### [Source material]
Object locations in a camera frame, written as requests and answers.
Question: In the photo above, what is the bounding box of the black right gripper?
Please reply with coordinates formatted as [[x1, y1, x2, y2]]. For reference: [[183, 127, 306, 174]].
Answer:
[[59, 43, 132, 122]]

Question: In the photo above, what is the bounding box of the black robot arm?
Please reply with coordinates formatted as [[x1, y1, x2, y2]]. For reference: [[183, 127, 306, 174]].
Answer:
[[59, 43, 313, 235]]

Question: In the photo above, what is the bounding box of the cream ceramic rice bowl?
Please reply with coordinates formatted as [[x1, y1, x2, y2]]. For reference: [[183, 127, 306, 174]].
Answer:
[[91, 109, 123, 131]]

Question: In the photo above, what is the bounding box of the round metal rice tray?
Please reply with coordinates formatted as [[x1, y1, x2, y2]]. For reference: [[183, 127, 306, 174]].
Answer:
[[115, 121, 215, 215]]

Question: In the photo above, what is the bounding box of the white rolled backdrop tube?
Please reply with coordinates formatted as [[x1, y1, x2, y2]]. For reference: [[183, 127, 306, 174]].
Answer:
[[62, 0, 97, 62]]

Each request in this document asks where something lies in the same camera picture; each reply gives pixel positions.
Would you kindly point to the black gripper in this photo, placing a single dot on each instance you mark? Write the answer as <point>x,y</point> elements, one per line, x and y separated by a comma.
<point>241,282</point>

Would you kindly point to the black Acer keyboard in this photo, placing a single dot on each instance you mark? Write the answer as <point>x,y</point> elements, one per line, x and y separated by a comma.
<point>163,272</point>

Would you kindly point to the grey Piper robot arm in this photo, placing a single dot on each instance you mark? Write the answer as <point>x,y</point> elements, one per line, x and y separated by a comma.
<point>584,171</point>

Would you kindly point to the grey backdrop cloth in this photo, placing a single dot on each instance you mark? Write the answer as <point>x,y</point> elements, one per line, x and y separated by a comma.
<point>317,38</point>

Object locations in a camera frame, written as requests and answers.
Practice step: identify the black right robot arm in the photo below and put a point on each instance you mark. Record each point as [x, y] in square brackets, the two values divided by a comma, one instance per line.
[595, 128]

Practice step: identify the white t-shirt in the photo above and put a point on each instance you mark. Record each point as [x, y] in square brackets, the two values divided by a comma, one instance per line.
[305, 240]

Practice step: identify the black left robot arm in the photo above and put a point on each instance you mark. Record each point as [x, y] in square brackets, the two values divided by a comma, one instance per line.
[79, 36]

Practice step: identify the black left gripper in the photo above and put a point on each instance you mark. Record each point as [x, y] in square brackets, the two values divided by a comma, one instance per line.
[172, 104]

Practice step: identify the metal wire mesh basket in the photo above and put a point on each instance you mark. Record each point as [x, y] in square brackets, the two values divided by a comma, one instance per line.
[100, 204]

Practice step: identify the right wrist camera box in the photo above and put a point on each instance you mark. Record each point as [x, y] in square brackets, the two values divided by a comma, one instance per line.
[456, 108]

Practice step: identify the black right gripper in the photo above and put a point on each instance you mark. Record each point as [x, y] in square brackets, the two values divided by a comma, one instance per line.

### [Problem]
A single number is the whole answer: the number of lines in the entries that include "Question".

### [Exercise answer]
5